関西本線と接続する王寺駅から高田駅までは関西本線直通の快速列車に乗りました。快速列車は関西ではどこでも見られる221系ですので、それほど新鮮味はありません。高田駅からいよいよ本番、和歌山行きの普通列車に乗り込みます。

30分ほど待ってやって来たのは105系の2両編成。車内に入って驚きました。何といまだに扇風機が付いているのです。もちろん、冷房装置も付いています。今の冷房装置は冷風を送り出すと共に、いろんな方向に満遍なく行き渡るように改良されています。ところが、105系は国鉄時代に作られた車両なので、旧型の冷房装置を使用しています。つまり、冷風が一方向にしかいかないのです。そこで、扇風機をかき回すことで、冷房装置から送り出された冷風が満遍なく行き渡るようにしてあるのです。

ところが、この扇風機がなかなかのクセ者。夏になると、扇風機の風がものすごく生暖かいのです。懐かしさを感じると共に暑さも感じる。何とも言えない気分になりました。

そうこうしているうちに、列車は和歌山を目指して高田駅を発車しました。しばらくすると、前方に山々が見えてきました。さすがは山の国、和歌山県です。列車はそのような山々と並行するようにして走っていきます。
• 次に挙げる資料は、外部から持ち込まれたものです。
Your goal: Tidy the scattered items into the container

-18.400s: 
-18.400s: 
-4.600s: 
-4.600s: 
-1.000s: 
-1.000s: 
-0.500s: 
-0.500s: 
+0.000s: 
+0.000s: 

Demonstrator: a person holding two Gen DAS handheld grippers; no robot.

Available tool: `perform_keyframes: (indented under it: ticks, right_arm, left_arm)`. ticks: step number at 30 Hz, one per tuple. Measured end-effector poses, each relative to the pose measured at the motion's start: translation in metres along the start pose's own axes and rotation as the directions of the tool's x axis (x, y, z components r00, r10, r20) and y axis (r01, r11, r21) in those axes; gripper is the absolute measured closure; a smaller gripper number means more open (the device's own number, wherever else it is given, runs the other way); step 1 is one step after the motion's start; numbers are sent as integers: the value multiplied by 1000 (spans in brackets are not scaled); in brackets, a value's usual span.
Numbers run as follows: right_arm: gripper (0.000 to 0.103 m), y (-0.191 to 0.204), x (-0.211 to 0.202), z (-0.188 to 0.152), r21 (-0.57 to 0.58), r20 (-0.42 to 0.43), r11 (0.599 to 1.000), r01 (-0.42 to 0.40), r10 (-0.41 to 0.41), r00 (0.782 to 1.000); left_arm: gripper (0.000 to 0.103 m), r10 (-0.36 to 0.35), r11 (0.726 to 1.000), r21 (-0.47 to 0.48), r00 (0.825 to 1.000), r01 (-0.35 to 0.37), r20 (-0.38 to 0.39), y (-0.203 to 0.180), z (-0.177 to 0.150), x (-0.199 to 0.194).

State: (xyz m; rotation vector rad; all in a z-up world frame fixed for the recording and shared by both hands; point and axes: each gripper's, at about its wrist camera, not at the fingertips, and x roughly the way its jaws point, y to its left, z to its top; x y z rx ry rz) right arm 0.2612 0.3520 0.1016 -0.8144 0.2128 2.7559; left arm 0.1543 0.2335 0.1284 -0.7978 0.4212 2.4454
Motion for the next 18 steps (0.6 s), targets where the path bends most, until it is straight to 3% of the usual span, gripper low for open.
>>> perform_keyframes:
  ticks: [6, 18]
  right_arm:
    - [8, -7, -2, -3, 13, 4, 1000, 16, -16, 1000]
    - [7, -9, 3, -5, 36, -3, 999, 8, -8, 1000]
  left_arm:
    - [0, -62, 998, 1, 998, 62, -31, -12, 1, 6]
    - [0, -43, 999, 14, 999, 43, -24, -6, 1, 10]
そして駅に着くたびに、駅員がお客さんの切符を直接、回収するシーンが見られました。昔は都会でも見られた光景でしたが、自動改札機やICカードの導入により、このようなシーンは見られなくなっています。このような人間味あふれるシーンがなくなるのは寂しいですね。機械化もいいですが、人と人が触れ合う機会までなくしてはいけないと思います。

車内は中高年と学生を中心に座席が埋まるくらいの乗客率。ローカル線はどこも厳しいと言われていますが、このようなお客さんを地道に大切にしていくしか方法はないでしょう。

1時間ほど走って列車は和歌山県の粉河駅に停車。粉河駅では地元の花火大会に合わせるために、駅員が一生懸命、提灯を付ける作業をしていました。列車は無事に、終点の和歌山駅に到着しました。

このように和歌山線は様々な懐かしいシーンに出会えます。ぜひ、和歌山線に乗りに来てください。